■ **WHAT NEEDS TO BE DONE**: Check each line of the entries below for the word "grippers", and copy the lines that have it.

■ **DATA IN THIS EXERCISE**:

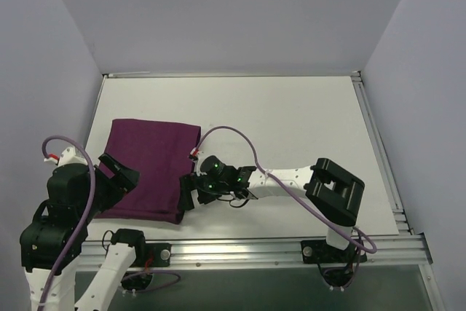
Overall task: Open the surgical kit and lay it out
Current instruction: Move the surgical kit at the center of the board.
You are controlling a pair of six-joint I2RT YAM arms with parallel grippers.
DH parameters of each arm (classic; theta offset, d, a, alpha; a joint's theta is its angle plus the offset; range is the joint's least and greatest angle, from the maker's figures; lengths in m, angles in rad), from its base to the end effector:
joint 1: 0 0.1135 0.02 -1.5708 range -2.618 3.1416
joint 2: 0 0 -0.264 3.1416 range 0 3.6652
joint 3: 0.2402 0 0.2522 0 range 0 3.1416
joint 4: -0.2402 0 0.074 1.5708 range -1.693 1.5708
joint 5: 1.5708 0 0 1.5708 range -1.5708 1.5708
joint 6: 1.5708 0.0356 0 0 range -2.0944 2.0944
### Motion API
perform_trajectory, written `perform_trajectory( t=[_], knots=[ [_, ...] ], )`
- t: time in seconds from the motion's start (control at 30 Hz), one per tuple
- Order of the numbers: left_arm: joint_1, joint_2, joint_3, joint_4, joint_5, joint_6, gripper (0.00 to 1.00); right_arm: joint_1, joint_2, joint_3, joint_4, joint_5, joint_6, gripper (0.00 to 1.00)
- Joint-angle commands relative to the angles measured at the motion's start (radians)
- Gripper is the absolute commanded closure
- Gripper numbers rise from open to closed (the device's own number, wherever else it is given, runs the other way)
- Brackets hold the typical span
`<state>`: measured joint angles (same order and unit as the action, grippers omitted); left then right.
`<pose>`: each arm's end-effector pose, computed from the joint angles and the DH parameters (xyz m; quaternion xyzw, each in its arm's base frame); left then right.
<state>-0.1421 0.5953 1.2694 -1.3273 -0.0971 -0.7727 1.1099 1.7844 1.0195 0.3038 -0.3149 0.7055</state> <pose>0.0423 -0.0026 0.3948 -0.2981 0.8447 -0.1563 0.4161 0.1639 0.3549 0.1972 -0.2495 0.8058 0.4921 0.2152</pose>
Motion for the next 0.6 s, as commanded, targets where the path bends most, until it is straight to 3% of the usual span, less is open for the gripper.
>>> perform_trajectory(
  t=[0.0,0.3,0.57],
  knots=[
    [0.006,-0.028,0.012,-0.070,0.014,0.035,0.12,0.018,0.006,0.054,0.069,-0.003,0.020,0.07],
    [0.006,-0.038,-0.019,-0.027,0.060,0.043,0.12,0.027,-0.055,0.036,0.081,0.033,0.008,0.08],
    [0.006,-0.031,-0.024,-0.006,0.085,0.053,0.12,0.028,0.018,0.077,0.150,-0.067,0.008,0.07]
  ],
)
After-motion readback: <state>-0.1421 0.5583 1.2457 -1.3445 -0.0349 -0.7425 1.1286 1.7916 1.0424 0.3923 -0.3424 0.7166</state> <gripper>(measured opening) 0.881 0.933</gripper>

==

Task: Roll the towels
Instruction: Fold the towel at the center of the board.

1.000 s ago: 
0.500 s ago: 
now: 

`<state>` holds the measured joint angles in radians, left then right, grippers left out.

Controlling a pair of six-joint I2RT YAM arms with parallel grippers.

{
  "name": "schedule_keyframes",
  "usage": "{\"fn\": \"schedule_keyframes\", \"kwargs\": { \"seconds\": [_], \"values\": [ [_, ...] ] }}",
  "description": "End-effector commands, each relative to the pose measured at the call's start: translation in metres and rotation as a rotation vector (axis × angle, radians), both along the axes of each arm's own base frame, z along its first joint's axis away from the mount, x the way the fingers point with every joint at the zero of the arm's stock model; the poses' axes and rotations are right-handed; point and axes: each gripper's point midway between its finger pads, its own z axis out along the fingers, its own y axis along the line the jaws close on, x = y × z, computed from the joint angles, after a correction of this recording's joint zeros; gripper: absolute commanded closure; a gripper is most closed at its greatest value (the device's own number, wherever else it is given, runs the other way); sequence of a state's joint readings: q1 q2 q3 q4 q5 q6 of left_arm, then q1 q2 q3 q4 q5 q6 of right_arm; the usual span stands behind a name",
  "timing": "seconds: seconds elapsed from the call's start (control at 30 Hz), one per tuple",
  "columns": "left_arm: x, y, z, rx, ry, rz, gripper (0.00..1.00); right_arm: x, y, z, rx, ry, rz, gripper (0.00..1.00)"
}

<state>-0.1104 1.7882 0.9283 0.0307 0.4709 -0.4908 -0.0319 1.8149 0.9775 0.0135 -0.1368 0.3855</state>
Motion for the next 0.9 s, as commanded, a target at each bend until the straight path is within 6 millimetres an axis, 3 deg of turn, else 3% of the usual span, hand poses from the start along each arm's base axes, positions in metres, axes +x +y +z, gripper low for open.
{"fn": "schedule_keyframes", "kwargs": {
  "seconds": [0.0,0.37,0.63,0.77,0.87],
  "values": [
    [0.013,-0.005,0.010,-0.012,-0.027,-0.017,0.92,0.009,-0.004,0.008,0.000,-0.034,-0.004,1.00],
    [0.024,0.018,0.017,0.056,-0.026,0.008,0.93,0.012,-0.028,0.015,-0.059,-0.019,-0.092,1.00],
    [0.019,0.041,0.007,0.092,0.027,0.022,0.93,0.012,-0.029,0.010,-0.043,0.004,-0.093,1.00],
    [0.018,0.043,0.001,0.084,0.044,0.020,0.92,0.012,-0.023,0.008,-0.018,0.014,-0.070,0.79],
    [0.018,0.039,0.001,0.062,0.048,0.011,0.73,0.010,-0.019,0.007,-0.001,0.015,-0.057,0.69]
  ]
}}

■ **RESULT**:
You are controlling a pair of six-joint I2RT YAM arms with parallel grippers.
`<state>`: measured joint angles (same order and unit as the action, grippers omitted); left then right.
`<state>` holds the measured joint angles in radians, left then right, grippers left out.
Controlling a pair of six-joint I2RT YAM arms with parallel grippers.

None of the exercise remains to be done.